Peterson closes the volume with even more “authenticity:” a collection of five primary documents of religious Satanism. Neither LaVey nor Aquino is represented, which is unfortunate because the pieces by Vexen Crabtree, Tani Jansang, Nathan Wardinski, and Ole Wolf—while varied and substantive enough to provide a valuable range of insider perspectives—seem minor in context, and less informative in some ways than the sociological reports given earlier. The too-brief contribution by Stephen R. Flowers, on the other hand, provides a sober and intelligent near conclusion to the volume. Flowers—who joined the Church of Satan in the 1970s, served as Grand Master of the Temple of Set’s Order of the Shining Trapezohedron, and has become, under the pen name Edred Thorsson, one of the leading proponents of Germanic or Heathen mysticism—embodies the shift from Satanism toward a Left-Hand Path. In his piece, he develops the essential philosophical framework of Setian philosophy: the spiritual intensification of the isolate individual’s subjectivity within a disenchanted material cosmos—a dark gnosis that, with no explicit lines of influence either way, bears more than a slight resemblance to the contemporary philosopher Ray Brassier and others devoted to an increasingly influential speculative realism.

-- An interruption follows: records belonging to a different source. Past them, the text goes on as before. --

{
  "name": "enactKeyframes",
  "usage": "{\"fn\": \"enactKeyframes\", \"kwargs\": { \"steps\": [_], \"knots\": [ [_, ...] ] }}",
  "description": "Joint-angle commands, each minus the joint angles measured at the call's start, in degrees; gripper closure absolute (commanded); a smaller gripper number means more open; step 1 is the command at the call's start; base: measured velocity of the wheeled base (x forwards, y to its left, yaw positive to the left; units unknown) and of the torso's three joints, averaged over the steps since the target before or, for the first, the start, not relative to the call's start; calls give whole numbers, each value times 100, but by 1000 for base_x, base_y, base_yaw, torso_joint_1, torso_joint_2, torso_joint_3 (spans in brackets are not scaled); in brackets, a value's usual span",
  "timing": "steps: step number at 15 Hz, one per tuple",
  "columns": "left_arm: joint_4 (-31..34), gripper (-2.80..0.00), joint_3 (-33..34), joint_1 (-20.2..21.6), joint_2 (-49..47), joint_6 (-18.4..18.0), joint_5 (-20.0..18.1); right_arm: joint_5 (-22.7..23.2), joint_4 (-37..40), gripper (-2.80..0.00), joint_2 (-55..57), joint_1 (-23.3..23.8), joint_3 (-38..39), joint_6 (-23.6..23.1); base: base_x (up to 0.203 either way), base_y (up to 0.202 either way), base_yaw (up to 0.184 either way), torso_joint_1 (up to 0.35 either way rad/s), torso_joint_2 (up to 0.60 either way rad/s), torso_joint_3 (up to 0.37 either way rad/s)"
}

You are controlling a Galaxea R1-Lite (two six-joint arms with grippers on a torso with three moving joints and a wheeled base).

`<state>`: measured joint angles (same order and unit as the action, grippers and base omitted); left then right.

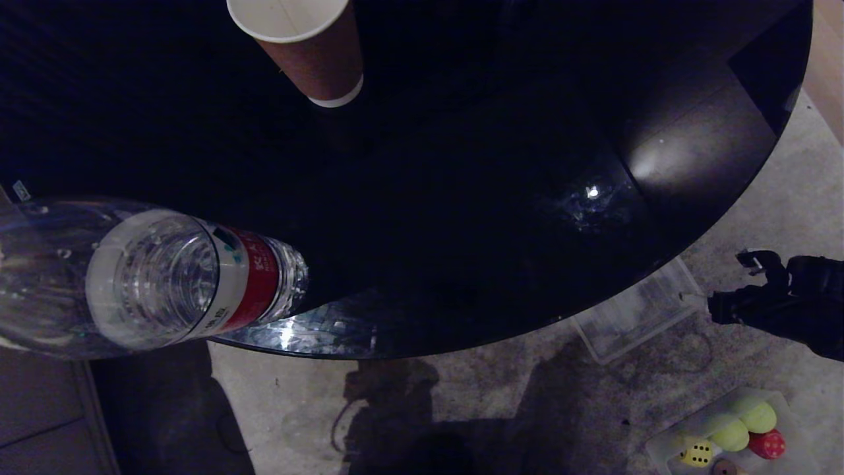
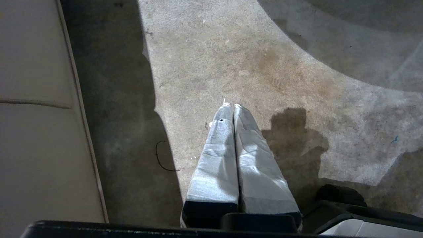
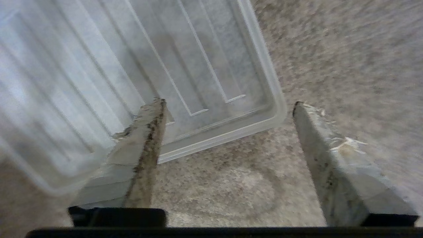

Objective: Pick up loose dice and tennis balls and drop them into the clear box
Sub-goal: Close the lid

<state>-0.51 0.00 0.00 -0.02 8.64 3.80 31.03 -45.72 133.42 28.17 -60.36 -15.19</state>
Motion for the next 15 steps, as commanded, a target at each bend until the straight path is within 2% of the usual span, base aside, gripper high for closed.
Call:
{"fn": "enactKeyframes", "kwargs": {
  "steps": [1, 5, 8, 15],
  "knots": [
    [-2, 0, 0, 0, 10, 6, 1, 280, -33, -280, 134, 189, -103, -29, 0, 0, 0, 0, 0, 0],
    [-2, 0, 0, 0, 2, 6, 7, 552, 10, -280, 403, 294, -427, -333, 0, 0, 0, 0, 0, 0],
    [-2, 0, 0, 0, 2, 6, 7, 854, 11, -280, 646, 294, -734, -385, 0, 0, 0, 0, 0, 0],
    [-2, 0, 0, 0, 2, 6, -2, 1024, 19, -280, 1077, 333, -1273, -446, 0, 0, 0, 0, 0, 0]
  ]
}}
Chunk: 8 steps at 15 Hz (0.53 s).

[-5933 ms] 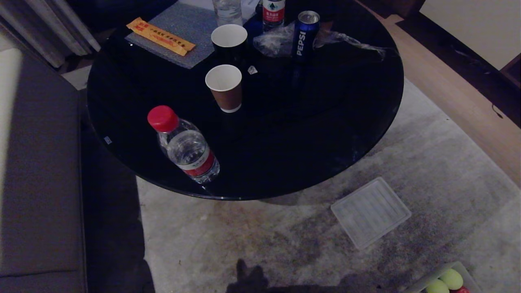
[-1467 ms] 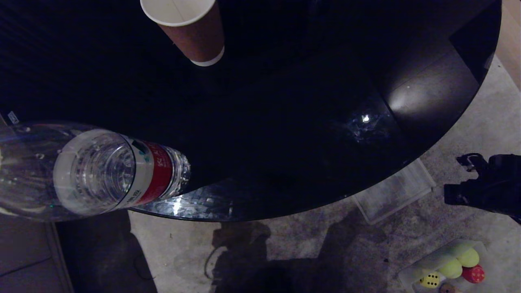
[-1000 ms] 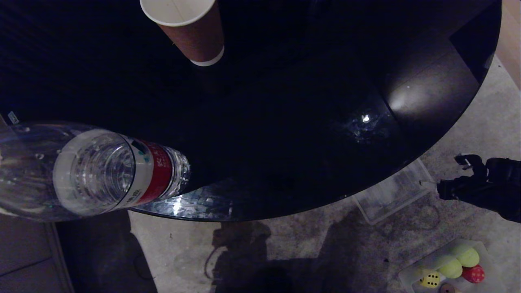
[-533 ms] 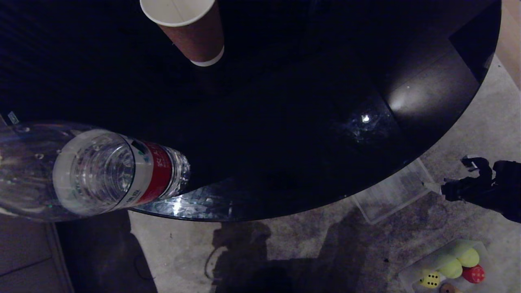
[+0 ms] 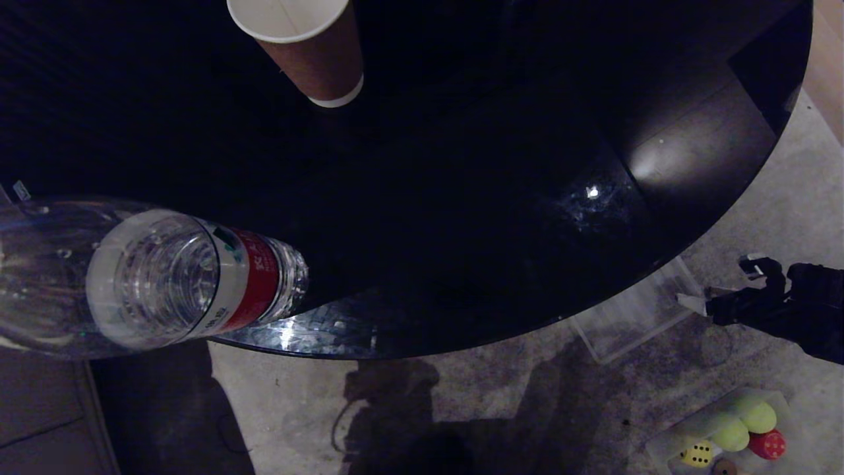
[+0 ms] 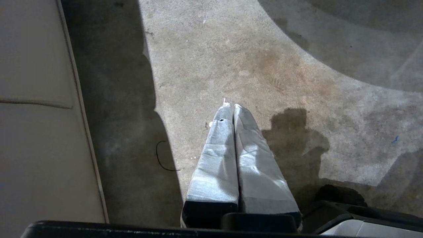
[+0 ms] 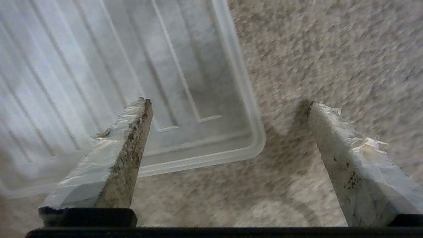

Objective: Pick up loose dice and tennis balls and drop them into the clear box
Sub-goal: Close the lid

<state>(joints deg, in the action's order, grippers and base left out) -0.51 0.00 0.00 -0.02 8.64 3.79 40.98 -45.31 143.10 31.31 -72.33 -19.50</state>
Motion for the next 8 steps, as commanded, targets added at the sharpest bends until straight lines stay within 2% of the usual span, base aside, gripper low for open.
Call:
{"fn": "enactKeyframes", "kwargs": {
  "steps": [1, 5, 8],
  "knots": [
    [-2, 0, 0, 0, 8, 6, 2, 32, -22, 0, 160, 33, -130, -53, 0, 0, 0, 0, 0, 0],
    [-2, 0, 0, 0, 11, 6, 8, 24, 98, 0, 200, 51, -185, -286, 0, 0, 0, 0, 0, 0],
    [-2, 0, 0, 0, 9, 6, 2, 15, 338, 0, 225, 93, -177, -765, 0, 0, 0, 0, 0, 0]
  ]
}}
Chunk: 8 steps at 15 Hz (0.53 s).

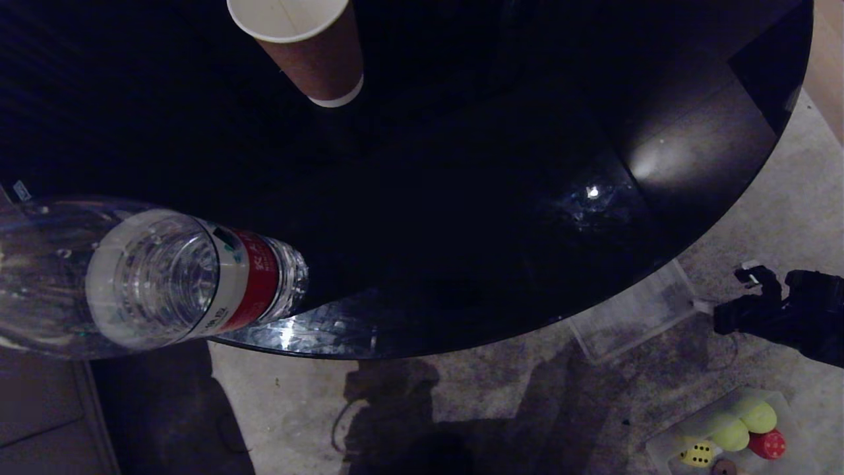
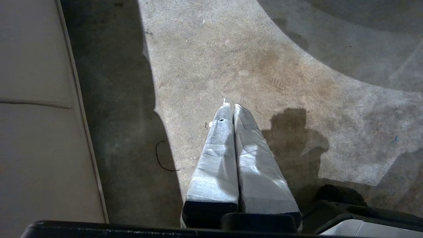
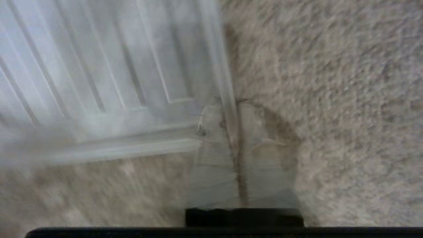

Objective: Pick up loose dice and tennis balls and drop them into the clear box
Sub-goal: Close the lid

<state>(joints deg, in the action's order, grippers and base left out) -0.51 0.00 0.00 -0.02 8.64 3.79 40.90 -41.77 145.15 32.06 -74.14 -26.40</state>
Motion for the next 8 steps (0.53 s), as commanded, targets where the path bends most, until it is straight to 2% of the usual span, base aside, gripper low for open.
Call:
{"fn": "enactKeyframes", "kwargs": {
  "steps": [1, 6, 8],
  "knots": [
    [-2, 0, 0, 0, 2, 6, 6, 23, -9, 0, 22, 29, 30, -102, 0, 0, 0, 0, 0, 0],
    [-2, 0, 0, 0, 11, 6, -1, 21, 105, 0, -453, 159, 424, -167, 0, 0, 0, 0, 0, 0],
    [-2, 0, 0, 0, 8, 6, -1, 26, 537, 0, -1002, 278, 767, -349, 0, 0, 0, 0, 0, 0]
  ]
}}
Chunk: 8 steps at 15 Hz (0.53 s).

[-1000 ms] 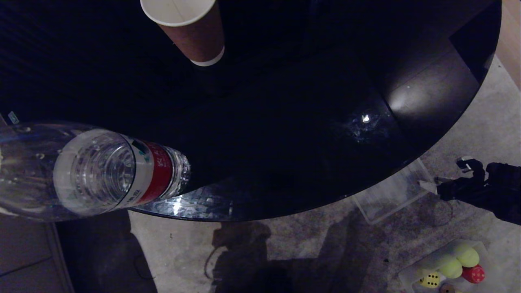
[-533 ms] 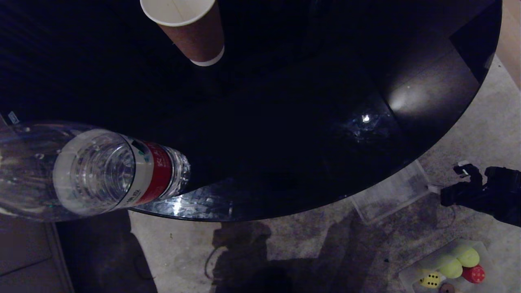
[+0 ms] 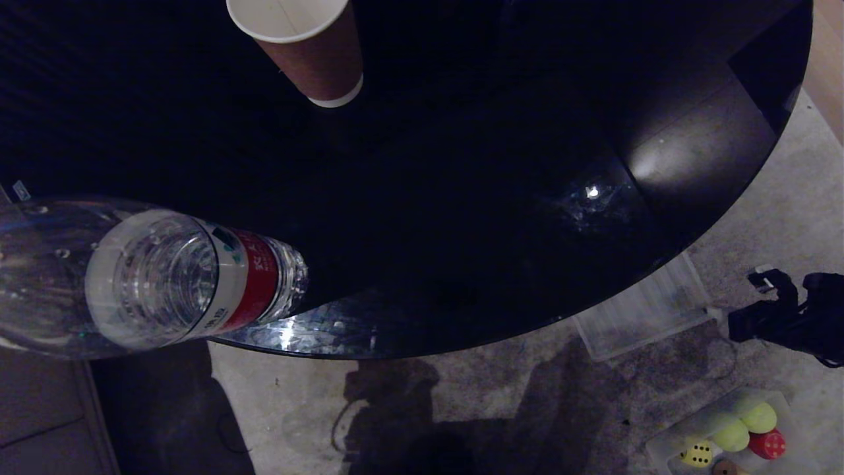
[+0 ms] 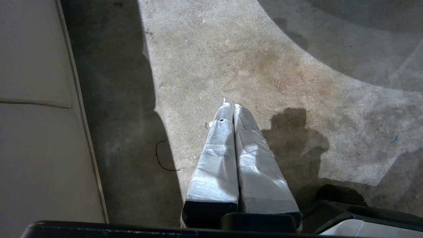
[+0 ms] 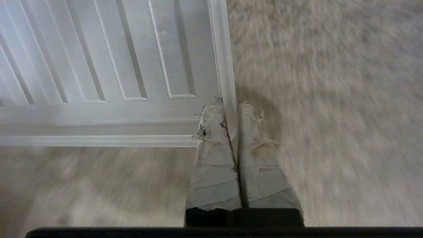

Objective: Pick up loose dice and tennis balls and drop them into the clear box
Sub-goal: Close the lid

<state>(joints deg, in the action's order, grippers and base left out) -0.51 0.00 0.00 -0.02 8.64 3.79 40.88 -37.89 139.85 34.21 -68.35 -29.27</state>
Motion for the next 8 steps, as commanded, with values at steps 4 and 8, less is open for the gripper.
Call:
{"fn": "enactKeyframes", "kwargs": {
  "steps": [4, 8],
  "knots": [
    [-2, 0, 0, 0, 8, 6, -1, 370, 2480, 0, -1750, 644, 728, -887, 0, 0, 0, 0, 0, 0],
    [-2, 0, 0, 0, 8, 6, 0, 493, 3300, 0, -2163, 1350, 1231, -1540, 0, 0, 0, 0, 0, 0]
  ]
}}
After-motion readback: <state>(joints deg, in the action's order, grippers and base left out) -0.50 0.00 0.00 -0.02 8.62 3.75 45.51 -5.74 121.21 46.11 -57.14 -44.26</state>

Such a curious resonance is only one indication of the sometimes surprising manner with which religious Satanism engages the conditions of modernity. I would have liked more philosophical and symbolic analyses alongside the volume’s largely sociological engagements, and I think much more can be made about the differences between the hedonistic and essentially secular current of LaVey and the mystical claims and strategies of occult Satanists and Left-Hand Path adherents (I suspect, in fact, that the left-hand practitioners of what Petersen calls the Esoteric strain have largely rejected the “Satanist” moniker at this point, in part because of its associations with LaVey). In addition, the absence of any texts from LaVey or Aquino prevents the volume from being the perfect reader. Nonetheless, Contemporary Religious Satanism will certainly help define the Satanic current as a dynamic individualist interweave of darkside occultism and skeptical atheism. It will be of great interest to scholars of contemporary magic, new religious movements, Neo-Paganism, and all those interested in religious constructions that both embrace and resist the conundrums of a modernity in twilight.